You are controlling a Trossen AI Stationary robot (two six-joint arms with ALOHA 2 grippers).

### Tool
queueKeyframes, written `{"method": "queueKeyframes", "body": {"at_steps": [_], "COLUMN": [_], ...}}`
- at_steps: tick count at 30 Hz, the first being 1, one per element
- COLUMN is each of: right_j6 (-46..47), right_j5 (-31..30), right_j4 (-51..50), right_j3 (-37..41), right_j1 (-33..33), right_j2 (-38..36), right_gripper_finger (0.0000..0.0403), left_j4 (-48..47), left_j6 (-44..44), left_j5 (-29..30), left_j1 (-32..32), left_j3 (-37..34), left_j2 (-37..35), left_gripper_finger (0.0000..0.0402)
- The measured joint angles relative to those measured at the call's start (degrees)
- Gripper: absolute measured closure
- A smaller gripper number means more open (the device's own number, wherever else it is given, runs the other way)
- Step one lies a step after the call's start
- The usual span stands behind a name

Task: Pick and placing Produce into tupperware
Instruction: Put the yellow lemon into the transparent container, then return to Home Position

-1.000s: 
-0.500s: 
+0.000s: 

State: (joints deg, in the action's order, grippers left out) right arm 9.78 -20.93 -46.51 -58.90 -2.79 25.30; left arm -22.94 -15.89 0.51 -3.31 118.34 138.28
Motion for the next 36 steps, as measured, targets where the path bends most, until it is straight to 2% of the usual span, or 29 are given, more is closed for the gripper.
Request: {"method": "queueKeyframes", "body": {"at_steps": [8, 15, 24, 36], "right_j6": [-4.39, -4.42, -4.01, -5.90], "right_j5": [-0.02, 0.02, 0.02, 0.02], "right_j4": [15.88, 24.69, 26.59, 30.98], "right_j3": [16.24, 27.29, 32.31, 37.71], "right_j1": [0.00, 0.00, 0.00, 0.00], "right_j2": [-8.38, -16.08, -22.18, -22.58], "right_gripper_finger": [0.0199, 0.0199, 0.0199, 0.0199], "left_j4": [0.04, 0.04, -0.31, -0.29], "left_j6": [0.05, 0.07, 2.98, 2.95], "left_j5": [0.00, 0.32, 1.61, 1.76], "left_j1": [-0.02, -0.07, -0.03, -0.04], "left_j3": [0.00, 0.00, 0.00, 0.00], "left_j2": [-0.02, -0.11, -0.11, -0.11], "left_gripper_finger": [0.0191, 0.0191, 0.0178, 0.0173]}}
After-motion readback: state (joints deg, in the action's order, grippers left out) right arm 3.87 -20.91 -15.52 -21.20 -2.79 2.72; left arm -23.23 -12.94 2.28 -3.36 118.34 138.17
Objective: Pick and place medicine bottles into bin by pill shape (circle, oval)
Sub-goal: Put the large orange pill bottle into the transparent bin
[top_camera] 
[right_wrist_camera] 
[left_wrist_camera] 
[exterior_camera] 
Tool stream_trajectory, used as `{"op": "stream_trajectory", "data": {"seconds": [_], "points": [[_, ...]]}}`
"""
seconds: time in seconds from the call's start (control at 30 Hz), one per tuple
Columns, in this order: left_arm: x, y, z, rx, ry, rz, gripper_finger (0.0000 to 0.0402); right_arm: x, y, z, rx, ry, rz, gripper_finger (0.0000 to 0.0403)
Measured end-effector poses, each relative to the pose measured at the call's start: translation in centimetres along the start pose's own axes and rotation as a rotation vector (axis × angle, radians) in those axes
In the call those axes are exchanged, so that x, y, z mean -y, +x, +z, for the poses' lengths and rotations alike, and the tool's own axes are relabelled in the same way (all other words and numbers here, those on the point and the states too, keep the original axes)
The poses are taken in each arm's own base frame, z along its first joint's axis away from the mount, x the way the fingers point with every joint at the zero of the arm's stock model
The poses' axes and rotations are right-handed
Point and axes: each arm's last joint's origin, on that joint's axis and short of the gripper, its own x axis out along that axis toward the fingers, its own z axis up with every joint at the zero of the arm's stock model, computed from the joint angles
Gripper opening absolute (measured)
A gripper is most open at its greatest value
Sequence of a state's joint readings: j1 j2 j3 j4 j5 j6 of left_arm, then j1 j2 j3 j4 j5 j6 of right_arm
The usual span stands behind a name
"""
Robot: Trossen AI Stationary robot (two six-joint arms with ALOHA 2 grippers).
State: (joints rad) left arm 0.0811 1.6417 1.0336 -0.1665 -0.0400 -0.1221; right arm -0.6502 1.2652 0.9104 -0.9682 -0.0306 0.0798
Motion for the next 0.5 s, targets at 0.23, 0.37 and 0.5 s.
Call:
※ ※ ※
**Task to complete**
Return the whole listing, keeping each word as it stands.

**Answer to this task**
You are controlling a Trossen AI Stationary robot (two six-joint arms with ALOHA 2 grippers).

### Tool
queueKeyframes, written `{"method": "queueKeyframes", "body": {"at_steps": [_], "COLUMN": [_], ...}}`
- at_steps: tick count at 30 Hz, the first being 1, one per element
- COLUMN is each of: right_j6 (-46..47), right_j5 (-31..30), right_j4 (-51..50), right_j3 (-37..41), right_j1 (-33..33), right_j2 (-38..36), right_gripper_finger (0.0000..0.0403), left_j4 (-48..47), left_j6 (-44..44), left_j5 (-29..30), left_j1 (-32..32), left_j3 (-37..34), left_j2 (-37..35), left_gripper_finger (0.0000..0.0402)
- The measured joint angles relative to those measured at the call's start (degrees)
- Gripper: absolute measured closure
- A smaller gripper number means more open (the device's own number, wherever else it is given, runs the other way)
- Step one lies a step after the call's start
- The usual span stands behind a name

Task: Pick and placing Produce into tupperware
Instruction: Put the yellow lemon into the transparent container, then return to Home Position

-1.000s: 
-0.500s: 
+0.000s: 

State: (joints deg, in the action's order, grippers left out) right arm 9.78 -20.93 -46.51 -58.90 -2.79 25.30; left arm -22.94 -15.89 0.51 -3.31 118.34 138.28
Motion for the next 36 steps, as measured, targets where the path bends most, until it is straight to 2% of the usual span, or 29 are given, more is closed for the gripper.
Request: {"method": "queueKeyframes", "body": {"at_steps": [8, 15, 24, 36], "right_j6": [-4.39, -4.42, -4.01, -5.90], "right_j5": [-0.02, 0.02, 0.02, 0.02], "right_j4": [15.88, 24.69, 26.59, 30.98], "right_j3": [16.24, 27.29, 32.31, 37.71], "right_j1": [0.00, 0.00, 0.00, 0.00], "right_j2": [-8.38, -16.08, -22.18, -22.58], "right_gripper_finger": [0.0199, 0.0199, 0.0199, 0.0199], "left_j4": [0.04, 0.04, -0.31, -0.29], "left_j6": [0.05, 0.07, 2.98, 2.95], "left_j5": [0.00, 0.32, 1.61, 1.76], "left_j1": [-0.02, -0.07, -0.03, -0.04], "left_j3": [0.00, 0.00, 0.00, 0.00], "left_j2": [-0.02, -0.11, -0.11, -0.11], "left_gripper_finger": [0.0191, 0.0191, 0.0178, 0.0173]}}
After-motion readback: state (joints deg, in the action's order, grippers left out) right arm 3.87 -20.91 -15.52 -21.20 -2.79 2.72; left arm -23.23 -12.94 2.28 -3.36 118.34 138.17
Objective: Pick and place medicine bottles into bin by pill shape (circle, oval)
Sub-goal: Put the large orange pill bottle into the transparent bin
[top_camera] 
[right_wrist_camera] 
[left_wrist_camera] 
[exterior_camera] 
Tool stream_trajectory, used as `{"op": "stream_trajectory", "data": {"seconds": [_], "points": [[_, ...]]}}`
"""
seconds: time in seconds from the call's start (control at 30 Hz), one per tuple
Columns, in this order: left_arm: x, y, z, rx, ry, rz, gripper_finger (0.0000 to 0.0402); right_arm: x, y, z, rx, ry, rz, gripper_finger (0.0000 to 0.0403)
Measured end-effector poses, each relative to the pose measured at the call's start: translation in centimetres along the start pose's own axes and rotation as a rotation vector (axis × angle, radians) in those axes
In the call those axes are exchanged, so that x, y, z mean -y, +x, +z, for the poses' lengths and rotations alike, and the tool's own axes are relabelled in the same way (all other words and numbers here, those on the point and the states too, keep the original axes)
The poses are taken in each arm's own base frame, z along its first joint's axis away from the mount, x the way the fingers point with every joint at the zero of the arm's stock model
The poses' axes and rotations are right-handed
Point and axes: each arm's last joint's origin, on that joint's axis and short of the gripper, its own x axis out along that axis toward the fingers, its own z axis up with every joint at the zero of the arm's stock model, computed from the joint angles
Gripper opening absolute (measured)
A gripper is most open at its greatest value
Sequence of a state's joint readings: j1 j2 j3 j4 j5 j6 of left_arm, then j1 j2 j3 j4 j5 j6 of right_arm
The usual span stands behind a name
"""
Robot: Trossen AI Stationary robot (two six-joint arms with ALOHA 2 grippers).
State: (joints rad) left arm 0.0811 1.6417 1.0336 -0.1665 -0.0400 -0.1221; right arm -0.6502 1.2652 0.9104 -0.9682 -0.0306 0.0798
Motion for the next 0.5 s, targets at 0.23, 0.37 and 0.5 s.
Call:

The exercise calls for nothing more.